# WORK TO BE COMPLETED
Write out exactly what each line says, starting with the first line below and ending on the one with "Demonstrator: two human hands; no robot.".
======== SUPPLIED INFORMATION ========
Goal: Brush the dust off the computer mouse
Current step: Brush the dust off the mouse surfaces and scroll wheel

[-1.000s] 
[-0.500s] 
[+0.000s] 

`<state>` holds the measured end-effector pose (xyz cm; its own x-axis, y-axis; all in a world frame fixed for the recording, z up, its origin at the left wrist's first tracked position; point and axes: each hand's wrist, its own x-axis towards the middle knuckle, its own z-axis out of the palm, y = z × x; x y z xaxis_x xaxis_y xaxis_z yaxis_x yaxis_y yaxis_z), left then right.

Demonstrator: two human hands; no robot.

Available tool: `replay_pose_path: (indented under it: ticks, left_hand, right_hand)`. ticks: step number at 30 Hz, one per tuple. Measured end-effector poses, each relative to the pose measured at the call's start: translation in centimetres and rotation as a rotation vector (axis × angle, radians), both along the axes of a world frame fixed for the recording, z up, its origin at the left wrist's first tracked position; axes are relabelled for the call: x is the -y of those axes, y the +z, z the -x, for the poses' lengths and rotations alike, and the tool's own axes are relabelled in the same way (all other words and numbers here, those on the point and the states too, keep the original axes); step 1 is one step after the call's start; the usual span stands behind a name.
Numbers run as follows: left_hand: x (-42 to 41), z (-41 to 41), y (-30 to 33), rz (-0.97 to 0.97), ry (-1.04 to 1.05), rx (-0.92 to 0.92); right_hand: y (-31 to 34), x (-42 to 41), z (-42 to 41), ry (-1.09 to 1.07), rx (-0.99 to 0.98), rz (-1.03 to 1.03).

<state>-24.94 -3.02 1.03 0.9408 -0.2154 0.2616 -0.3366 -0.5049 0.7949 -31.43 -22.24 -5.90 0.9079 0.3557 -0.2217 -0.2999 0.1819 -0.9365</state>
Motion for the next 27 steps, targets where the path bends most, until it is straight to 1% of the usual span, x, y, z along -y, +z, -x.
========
# SOLUTION TO THIS EXERCISE
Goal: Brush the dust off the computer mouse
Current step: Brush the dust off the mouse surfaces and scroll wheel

[-1.000s] 
[-0.500s] 
[+0.000s] 

`<state>` holds the measured end-effector pose (xyz cm; its own x-axis, y-axis; all in a world frame fixed for the recording, z up, its origin at the left wrist's first tracked position; point and axes: each hand's wrist, its own x-axis towards the middle knuckle, its own z-axis out of the palm, y = z × x; x y z xaxis_x xaxis_y xaxis_z yaxis_x yaxis_y yaxis_z), left then right.

Demonstrator: two human hands; no robot.

This exercise has now been finished.